A Dutch leasing and rental firm Mistergreen now face insolvency after betting its entire future on the idea that Tesla’s cars would become highly valued autonomous robotaxis. Once a champion of electric mobility, the company built a fleet of more than 4,000 Tesla electric vehicles with one core assumption: Tesla’s promise of full self‑driving would turn these cars into revenue‑generating machines and appreciating assets.
Investors and bondholders in Mistergreen are now facing heavy losses as the company moves toward bankruptcy, selling off its remaining vehicles to other European leasing firms. The collapse has become one of the most dramatic illustrations yet of how high‑flying bets on Tesla’s autonomous future collided with hard market realities.
Promises vs. Reality
Tesla CEO Elon Musk has long made bold claims about autonomy. In 2019, he publicly suggested that buying a Tesla was akin to acquiring an appreciating asset, predicting that the vehicles would one day operate as robotaxis and generate income.

“Buying a car today is an investment into the future. I think the most profound thing is that if you buy a Tesla today, I believe you are buying an appreciating asset – not a depreciating asset,” Musk said in the interview.
Apparently, Musk’s fans and supporters interpreted this as meaning that over time these cars could be worth significantly more than their purchase price.
That vision was seductive enough for Mistergreen to build its business model around it. Yet the key components of that promise never fully materialized. Tesla’s self‑driving technology, despite iterative improvements, remains classified as a Level 2 system requiring human supervision and is far from meeting the threshold of true autonomy that would make robotaxi operations economically viable at scale. These shortcomings have now hit home in dramatic fashion.
Tesla also slashed prices on new vehicles repeatedly over the last two years to spur demand and manage inventory. That strategy may have helped bring more cars into customer hands, but it also hastened depreciation in the resale market. Used Teslas have lost value far faster than many in the industry expected, squeezing firms that depend on residual values to stay solvent.
For Mistergreen, the combination of dramatic depreciation and stalled autonomy dreams meant fleet values were written down by millions, wiping out margins and undermining its ability to pay debts.
Broader Industry Ripples

Another high‑profile rental play involving the automaker made headlines this month when California regulators threatened to suspend Tesla’s sales license over misleading self‑driving claims. The state found Tesla’s marketing around Autopilot and Full Self‑Driving could lead consumers to overestimate what the technology could actually do. Tesla has 90 days to adjust how it markets these systems before facing penalties.

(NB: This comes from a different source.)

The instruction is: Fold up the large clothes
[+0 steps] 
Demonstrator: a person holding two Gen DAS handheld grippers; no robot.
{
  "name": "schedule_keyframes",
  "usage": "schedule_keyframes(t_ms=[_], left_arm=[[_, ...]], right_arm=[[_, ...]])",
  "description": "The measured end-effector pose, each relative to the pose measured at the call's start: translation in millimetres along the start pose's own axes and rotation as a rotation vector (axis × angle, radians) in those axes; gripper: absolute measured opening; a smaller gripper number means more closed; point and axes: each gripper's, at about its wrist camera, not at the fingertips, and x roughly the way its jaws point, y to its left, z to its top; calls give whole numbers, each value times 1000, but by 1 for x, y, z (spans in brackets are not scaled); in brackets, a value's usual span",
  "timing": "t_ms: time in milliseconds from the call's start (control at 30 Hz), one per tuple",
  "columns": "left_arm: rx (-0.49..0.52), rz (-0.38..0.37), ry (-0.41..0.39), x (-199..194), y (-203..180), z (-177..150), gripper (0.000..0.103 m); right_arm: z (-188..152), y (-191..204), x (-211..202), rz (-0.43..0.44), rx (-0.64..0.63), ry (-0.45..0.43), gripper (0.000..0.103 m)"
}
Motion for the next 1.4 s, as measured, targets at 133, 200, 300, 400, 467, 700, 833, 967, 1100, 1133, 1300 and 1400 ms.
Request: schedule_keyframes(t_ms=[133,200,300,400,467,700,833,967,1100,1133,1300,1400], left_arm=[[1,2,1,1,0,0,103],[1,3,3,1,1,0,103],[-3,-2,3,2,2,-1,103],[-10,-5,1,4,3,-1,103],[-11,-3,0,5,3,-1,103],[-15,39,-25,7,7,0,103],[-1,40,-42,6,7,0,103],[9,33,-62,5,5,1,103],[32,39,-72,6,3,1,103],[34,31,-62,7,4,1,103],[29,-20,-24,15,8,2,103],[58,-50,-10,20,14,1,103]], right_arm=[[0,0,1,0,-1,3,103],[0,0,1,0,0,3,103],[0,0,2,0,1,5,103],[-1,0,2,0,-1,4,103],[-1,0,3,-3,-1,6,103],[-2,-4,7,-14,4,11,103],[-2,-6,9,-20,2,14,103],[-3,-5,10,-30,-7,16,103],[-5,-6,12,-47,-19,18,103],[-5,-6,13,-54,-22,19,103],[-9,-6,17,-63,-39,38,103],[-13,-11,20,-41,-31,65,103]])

At the same time, Tesla’s nascent robotaxi program continues to grow in places like California, with more than 1,600 vehicles and nearly 800 drivers registered. That expansion paints a picture of a company determined to pivot into ride‑hailing services. However, the rollout is not yet fully autonomous and underlines how much work remains before Tesla can realize the revenue‑generating fleet that once captivated firms like Mistergreen.
The Mistergreen fallout cuts in two directions. For EV buyers, lower prices and slower depreciation can be good news. Cheaper used Teslas make electric vehicles more accessible, and the diminished premium once attached to Tesla’s advanced tech could push competitors to innovate further.
For investors and fleet operators, though, the episode is a stark lesson in not equating corporate hype with economic fundamentals. Companies that assumed Tesla’s cars would hold or increase in value based on promised future capabilities overlooked the standard drivers of vehicle valuation: age, miles, market demand, and real-world performance. The self‑driving narrative was compelling, but it could not counteract those basic economic forces.
The Future Still Hangs in the Balance
Tesla’s ambitions are far from dead. The company continues to refine its self‑driving software, expand robotaxi tests and court regulatory approval. Elon Musk still frames autonomy as a core pillar of Tesla’s future growth, and investors remain intrigued by the potential of AI‑driven mobility.
Yet the bankruptcy of a major rental fleet that bet its future on those claims is nothing less than a cautionary tale. It suggests that transformative claims must eventually withstand scrutiny not just from regulators and engineers, but from accountants and balance sheets. It stands to reason that today’s reality for Tesla is a blend of promise and peril with no clear winner yet.